Article 5
Les entreprises s'engagent à assurer, lors des révisions périodiques de salaire, l'égalité de rémunération, pour un même travail ou pour un travail de valeur égale, entre les hommes et les femmes. Il convient notamment de ne pas prendre en compte les périodes de congés de maternité ou d'adoption pour limiter ou annuler une augmentation de salaire. Pour promouvoir ce principe, il est décidé que cette notion sera intégrée dans les systèmes de management des entreprises. L'équité salariale sera un élément de l'évaluation des compétences des responsables hiérarchiques.
Par rémunération, il faut entendre le salaire ou traitement ordinaire de base ou minimum et tous les avantages et accessoires en espèces ou en nature, payés par l'employeur au salarié (1) .
À cet égard, lors de chaque révision salariale périodique, dans les entreprises dont la taille rend les éléments statistiques représentatifs pour des grandes catégories qu'elles auront définies en accord avec leurs partenaires sociaux, ces entreprises s'assureront que la moyenne des augmentations collectives des femmes soit équivalente à la moyenne des augmentations collectives des hommes au sein des grandes catégories professionnelles.
Afin de réduire les écarts qui pourraient exister dans l'évolution des rémunérations entre hommes et femmes en raison de la maternité, les signataires du présent accord souhaitent neutraliser les incidences financières que peuvent avoir les congés de maternité sur cette évolution. En conséquence, ils conviennent que, pendant ou à l'issue de la période de suspension du contrat de travail pour maternité, les salariées bénéficient des mêmes augmentations collectives générales qui pourraient être accordées dans l'entreprise aux autres salariés.

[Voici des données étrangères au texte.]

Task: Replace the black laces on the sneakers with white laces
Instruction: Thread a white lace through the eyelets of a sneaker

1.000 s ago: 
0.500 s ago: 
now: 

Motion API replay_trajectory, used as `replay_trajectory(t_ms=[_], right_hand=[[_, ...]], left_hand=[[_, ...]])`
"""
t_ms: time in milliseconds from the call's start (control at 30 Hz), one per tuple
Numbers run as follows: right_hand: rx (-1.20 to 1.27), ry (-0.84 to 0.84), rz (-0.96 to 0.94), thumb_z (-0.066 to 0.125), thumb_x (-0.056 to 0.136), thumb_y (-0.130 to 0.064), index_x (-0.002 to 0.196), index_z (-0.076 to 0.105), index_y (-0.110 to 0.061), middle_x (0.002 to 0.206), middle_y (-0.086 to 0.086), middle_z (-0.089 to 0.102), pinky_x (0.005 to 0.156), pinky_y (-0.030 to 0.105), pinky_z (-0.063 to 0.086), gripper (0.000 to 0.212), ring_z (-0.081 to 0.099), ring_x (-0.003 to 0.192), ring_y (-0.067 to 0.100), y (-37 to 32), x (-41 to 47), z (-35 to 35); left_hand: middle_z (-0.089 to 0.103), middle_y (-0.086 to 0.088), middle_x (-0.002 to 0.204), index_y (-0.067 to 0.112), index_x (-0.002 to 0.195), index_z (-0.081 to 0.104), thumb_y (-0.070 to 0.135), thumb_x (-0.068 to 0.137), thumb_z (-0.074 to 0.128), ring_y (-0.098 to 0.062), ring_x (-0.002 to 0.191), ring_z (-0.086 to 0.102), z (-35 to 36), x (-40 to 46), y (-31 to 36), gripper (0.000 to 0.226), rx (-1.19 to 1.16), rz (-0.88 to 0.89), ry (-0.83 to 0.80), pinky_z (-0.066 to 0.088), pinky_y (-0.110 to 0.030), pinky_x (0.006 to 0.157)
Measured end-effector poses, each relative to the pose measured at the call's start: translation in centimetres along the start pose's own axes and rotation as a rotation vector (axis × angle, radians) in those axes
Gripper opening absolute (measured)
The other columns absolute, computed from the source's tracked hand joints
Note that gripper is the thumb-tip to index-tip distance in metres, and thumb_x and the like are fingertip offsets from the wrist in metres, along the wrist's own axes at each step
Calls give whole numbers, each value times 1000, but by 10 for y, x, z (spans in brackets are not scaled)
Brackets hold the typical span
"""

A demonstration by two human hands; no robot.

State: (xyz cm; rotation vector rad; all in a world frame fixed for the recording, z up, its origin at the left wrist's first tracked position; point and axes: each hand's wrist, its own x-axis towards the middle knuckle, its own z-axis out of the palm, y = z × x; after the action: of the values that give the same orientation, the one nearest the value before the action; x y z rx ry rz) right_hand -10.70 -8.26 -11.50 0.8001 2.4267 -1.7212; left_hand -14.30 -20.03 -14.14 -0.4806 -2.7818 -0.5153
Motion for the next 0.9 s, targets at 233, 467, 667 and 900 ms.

S'agissant des augmentations collectives, l'appréciation des salariées doit se faire sur la base de leur activité pendant la période travaillée (2).
Les effectifs à temps partiel étant constitués d'une part significative de femmes, une vigilance particulière sera portée lors des révisions de salaires aux salariés travaillant à temps partiel afin de ne pas les pénaliser par rapport aux salariés travaillant à temps complet.
(1) Alinéa étendu sous réserve du respect des dispositions de l'article L. 3221-3 du code du travail (arrêté du 18 décembre 2009, art. 1er).
(2) Alinéa étendu sous réserve de l'application des dispositions de l'article L. 1225-26 du code du travail, la rémunération des salariés, entendue au sens de l'article L. 3221-3 du code du travail, pendant le congé de maternité devant être majorée, à la suite de ce congé, des augmentations générales ainsi que de la moyenne des augmentations individuelles perçues pendant la durée de ce congé par les salariés relevant de la même catégorie professionnelle ou, à défaut, de la moyenne des augmentations individuelles dans l'entreprise (arrêté du 18 décembre 2009, art. 1er).